John Greenleaf Whittier (1807–1892). The Poetical Works in Four Volumes. 1892.

Poems of Nature

The Frost Spirit

HE comes,—he comes,—the Frost Spirit comes! You may trace his footsteps now

On the naked woods and the blasted fields and the brown hill’s withered brow.

He has smitten the leaves of the gray old trees where their pleasant green came forth,

And the winds, which follow wherever he goes, have shaken them down to earth.

He comes,—he comes,—the Frost Spirit comes! from the frozen Labrador,

From the icy bridge of the Northern seas, which the white bear wanders o’er,

Where the fisherman’s sail is stiff with ice, and the luckless forms below

In the sunless cold of the lingering night into marble statues grow!

He comes,—he comes,—the Frost Spirit comes! on the rushing Northern blast,

And the dark Norwegian pines have bowed as his fearful breath went past.

With an unscorched wing he has hurried on, where the fires of Hecla glow

On the darkly beautiful sky above and the ancient ice below.

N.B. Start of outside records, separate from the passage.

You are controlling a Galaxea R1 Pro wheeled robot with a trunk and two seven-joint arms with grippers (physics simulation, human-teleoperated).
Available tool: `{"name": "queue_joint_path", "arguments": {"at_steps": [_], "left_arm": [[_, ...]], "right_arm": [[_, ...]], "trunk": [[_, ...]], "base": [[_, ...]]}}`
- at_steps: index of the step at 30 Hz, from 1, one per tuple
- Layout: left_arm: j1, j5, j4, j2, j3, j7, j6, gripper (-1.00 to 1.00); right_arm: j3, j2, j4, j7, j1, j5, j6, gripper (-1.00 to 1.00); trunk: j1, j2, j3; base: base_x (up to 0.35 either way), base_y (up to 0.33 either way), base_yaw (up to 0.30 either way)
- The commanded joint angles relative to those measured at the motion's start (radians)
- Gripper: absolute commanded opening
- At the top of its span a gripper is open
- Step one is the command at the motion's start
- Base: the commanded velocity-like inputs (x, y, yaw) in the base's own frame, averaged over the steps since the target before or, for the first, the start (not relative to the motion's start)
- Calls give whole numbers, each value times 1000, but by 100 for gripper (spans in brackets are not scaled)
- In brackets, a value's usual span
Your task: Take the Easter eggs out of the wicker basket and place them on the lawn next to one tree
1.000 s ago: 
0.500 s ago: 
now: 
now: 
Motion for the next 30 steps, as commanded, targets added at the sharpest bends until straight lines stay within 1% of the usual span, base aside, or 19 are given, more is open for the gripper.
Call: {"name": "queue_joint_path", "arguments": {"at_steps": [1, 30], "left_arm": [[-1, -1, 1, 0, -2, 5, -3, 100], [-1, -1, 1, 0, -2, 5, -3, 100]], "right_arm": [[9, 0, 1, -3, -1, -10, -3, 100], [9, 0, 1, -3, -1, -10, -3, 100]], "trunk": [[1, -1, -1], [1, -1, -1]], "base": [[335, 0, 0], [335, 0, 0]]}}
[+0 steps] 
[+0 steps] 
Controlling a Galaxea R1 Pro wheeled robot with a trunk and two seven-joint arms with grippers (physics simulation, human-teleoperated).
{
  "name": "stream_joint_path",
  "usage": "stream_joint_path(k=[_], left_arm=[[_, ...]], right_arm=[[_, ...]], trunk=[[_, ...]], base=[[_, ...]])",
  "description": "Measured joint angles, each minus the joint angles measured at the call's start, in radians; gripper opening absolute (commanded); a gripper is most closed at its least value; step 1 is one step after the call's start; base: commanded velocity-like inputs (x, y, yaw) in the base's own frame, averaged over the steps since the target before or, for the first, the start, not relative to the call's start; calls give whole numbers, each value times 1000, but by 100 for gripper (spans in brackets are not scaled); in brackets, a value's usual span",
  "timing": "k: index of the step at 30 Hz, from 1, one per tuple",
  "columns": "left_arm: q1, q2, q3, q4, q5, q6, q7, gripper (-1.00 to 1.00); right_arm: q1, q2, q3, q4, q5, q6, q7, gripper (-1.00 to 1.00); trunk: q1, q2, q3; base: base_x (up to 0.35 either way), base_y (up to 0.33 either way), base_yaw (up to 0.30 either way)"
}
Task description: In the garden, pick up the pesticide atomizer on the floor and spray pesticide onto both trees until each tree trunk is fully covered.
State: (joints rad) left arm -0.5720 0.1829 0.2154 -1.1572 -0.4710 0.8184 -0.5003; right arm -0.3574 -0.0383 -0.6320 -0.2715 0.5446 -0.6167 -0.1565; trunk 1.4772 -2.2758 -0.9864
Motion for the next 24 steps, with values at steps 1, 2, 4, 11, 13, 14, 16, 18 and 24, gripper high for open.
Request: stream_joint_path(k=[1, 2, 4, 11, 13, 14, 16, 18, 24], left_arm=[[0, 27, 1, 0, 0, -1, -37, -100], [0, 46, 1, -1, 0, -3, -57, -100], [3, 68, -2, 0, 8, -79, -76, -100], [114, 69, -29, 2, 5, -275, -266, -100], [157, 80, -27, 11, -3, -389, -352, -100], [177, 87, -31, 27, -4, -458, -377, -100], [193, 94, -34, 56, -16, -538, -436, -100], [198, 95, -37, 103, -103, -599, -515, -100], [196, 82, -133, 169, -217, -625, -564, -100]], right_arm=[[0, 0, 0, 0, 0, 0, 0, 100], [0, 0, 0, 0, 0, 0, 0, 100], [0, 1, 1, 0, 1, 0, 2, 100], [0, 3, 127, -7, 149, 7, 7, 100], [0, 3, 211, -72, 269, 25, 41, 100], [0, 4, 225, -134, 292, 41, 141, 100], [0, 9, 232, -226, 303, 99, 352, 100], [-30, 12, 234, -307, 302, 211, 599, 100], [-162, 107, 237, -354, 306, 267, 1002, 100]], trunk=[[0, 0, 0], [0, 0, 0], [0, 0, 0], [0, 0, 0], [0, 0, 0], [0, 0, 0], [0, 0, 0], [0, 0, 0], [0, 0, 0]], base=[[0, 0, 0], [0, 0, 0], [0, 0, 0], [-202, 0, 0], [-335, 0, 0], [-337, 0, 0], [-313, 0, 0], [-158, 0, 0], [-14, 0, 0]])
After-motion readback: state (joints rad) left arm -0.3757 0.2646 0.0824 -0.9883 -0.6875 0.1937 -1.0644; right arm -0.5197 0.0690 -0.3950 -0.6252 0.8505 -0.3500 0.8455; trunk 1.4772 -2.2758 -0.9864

He comes,—he comes,—the Frost Spirit comes! and the quiet lake shall feel

The torpid touch of his glazing breath, and ring to the skater’s heel;

And the streams which danced on the broken rocks, or sang to the leaning grass,

Shall bow again to their winter chain, and in mournful silence pass.

He comes,—he comes,—the Frost Spirit comes! Let us meet him as we may,

And turn with the light of the parlor-fire his evil power away;

And gather closer the circle round, when that firelight dances high,

And laugh at the shriek of the baffled Fiend as his sounding wing goes by!

1830.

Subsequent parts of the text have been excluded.